Table 1 depicts the spectrum of choristoma cases of the oral cavity over the last decade.

Table 1: Spectrum of choristoma cases of oral cavity over the last decade.
Authors No. of cases Age Gender Site Type
Goncalo et al.14 (2024) 1 72 F Tongue Cartilaginous
Ali et al.15 (2024) 1 30 M Nasopharynx Cartilaginous
Shamloo et al.16 (2023) 1 51 F Palate Osseous
Pol et al.17 (2022) 2

30

52

F

M

Soft palate

Gingiva

Osseous

Osseous

Amaral et al.18 (2022) 1 38 Tongue Osteocartilaginous
Arimoto et al.19 (2021) 1 11 F Tongue Osseous
Gautam et al.20 (2021) 1 38 F Tonsil Cartilaginous
Bairwa et al.6 (2018) 1 11 M Tonsil Osteocartilaginous
Camara et al.3 (2017) 1 59 F Tongue Osteocartilaginous
Yoshimura et al.21 (2018) 1 7 M tongue Osseous
Qin et al.22 (2014) 1 8 M Tongue Osteocartilaginous
Meram et al.23 (2017) 1 3 months F Skull Osteocartilaginous

Cartilage choristoma needs to be differentiated from metaplasia. Metaplasia is characterized histologically by diffuse calcific deposits and scattered chondrocytes in various stages of maturation single or as foci, whereas only mature tissue is present in choristoma.4

Excision remains the mainstay of treatment. In view of high recurrence rates in certain extraoral cases, excision should involve the removal of perichondrium as it has the potential to develop new cartilage, if left behind.7

CONCLUSION

Choristomas although rare entity, are usually discovered incidentally and are of academic interest only. They may be confused with true neoplasms if large in size or tonsilloliths in case of osseous or chondro-osseous choristoma. Moreover, the pathologist must be aware of this entity to avoid misdiagnosis of a benign incidental finding as some neoplasm.

Authors’ contributions

M.P, A.K: Idea and design; A.B, K.S: Data acquisition; S.D, A.K: Analysis; S.D, K.S: Interpretation of findings; A.B: Preparation of manuscript; M.P: Critical revision.

Ethical approval

Institutional Review Board approval is not required.

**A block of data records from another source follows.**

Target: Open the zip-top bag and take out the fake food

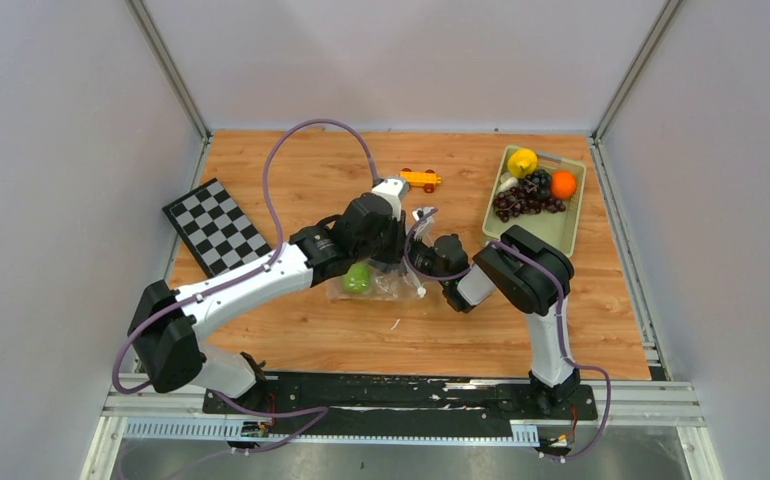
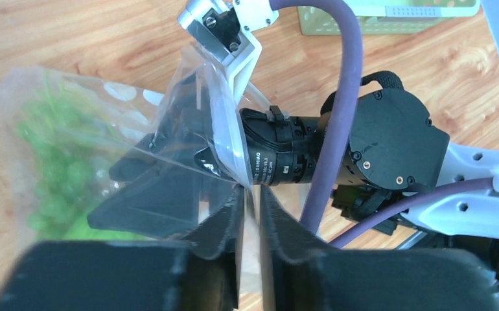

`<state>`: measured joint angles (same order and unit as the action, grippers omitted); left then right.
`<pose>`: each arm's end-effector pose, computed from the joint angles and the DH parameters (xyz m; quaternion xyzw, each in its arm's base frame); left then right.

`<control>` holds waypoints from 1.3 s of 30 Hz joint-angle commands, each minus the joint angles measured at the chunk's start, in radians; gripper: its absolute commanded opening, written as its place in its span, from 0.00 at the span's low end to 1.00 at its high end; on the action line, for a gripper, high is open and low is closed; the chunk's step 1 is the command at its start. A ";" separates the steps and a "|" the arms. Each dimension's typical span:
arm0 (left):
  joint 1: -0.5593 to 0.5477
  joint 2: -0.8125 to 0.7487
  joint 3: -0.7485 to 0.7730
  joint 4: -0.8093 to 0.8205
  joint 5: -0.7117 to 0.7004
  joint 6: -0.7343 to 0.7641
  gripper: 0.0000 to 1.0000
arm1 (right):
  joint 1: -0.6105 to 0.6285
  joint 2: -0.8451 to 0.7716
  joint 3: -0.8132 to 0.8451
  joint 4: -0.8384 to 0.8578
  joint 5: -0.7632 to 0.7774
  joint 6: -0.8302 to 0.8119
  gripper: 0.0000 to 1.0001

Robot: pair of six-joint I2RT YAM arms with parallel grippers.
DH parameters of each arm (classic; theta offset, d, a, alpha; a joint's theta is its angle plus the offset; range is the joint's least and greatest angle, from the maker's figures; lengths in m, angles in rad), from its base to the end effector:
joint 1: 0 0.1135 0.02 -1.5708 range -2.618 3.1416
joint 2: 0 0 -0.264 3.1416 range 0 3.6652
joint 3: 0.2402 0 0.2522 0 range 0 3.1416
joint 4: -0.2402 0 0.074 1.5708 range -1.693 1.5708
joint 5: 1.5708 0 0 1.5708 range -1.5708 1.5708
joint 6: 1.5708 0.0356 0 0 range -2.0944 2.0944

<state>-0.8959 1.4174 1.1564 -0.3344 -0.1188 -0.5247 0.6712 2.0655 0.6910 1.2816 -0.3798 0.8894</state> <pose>0.2047 -0.2490 0.3078 0.1354 0.8718 -0.2653 0.3888 0.2726 0.2333 0.1074 -0.0473 0.7354 0.5645 0.3719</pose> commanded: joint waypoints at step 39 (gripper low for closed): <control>0.392 -0.232 -0.679 0.224 -0.087 -0.188 0.34 | 0.009 0.103 0.121 -0.052 -0.206 -0.035 0.71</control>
<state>-0.5087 1.1595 0.5030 -0.1886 -0.2180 -0.6804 0.6712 2.1387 0.7742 1.2095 -0.5476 0.8692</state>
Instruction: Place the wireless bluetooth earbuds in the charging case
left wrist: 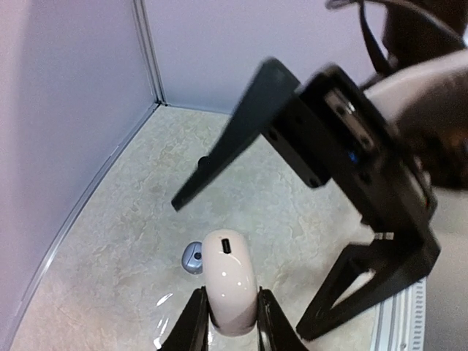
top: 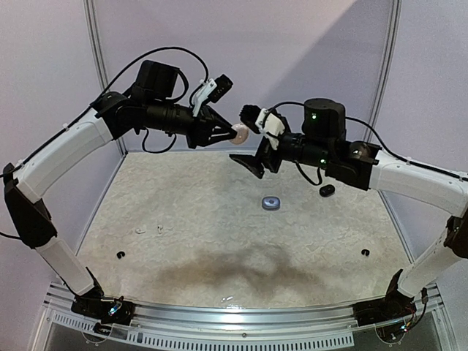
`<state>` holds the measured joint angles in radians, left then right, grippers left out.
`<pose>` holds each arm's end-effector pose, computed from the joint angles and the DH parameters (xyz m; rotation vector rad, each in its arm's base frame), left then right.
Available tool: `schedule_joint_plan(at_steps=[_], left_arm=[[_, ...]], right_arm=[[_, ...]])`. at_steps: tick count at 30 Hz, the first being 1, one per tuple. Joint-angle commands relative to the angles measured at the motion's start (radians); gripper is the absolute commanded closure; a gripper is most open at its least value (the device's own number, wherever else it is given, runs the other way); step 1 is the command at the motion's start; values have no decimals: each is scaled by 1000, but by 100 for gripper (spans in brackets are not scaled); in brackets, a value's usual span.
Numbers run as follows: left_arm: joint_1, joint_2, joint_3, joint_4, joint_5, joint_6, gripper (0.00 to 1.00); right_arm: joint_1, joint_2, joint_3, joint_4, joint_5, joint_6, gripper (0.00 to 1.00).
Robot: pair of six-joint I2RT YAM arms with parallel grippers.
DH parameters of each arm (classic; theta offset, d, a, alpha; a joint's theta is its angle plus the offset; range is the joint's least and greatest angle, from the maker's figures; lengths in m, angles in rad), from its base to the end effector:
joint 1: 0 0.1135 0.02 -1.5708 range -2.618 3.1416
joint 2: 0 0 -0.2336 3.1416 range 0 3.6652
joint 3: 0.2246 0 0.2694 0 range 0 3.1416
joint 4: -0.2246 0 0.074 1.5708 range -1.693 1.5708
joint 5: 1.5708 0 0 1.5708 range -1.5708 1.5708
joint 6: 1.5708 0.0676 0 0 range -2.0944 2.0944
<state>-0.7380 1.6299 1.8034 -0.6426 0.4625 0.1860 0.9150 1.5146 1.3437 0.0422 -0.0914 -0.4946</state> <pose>0.2772 -0.2929 0.3903 1.1866 1.7136 -0.8127 0.2488 0.3335 0.3431 -1.1622 1.2602 0.3907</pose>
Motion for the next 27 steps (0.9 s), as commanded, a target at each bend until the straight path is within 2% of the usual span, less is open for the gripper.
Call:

Declaration of patient consent

The authors certify that they have obtained all appropriate patient consent.

Financial support and sponsorship

Nil.

Conflicts of interest

There are no conflicts of interest.

Use of artificial intelligence (AI)–assisted technology for manuscript preparation

The authors confirm that there was no use of AI-assisted technology for assisting in the writing of the manuscript, and no images were manipulated using AI.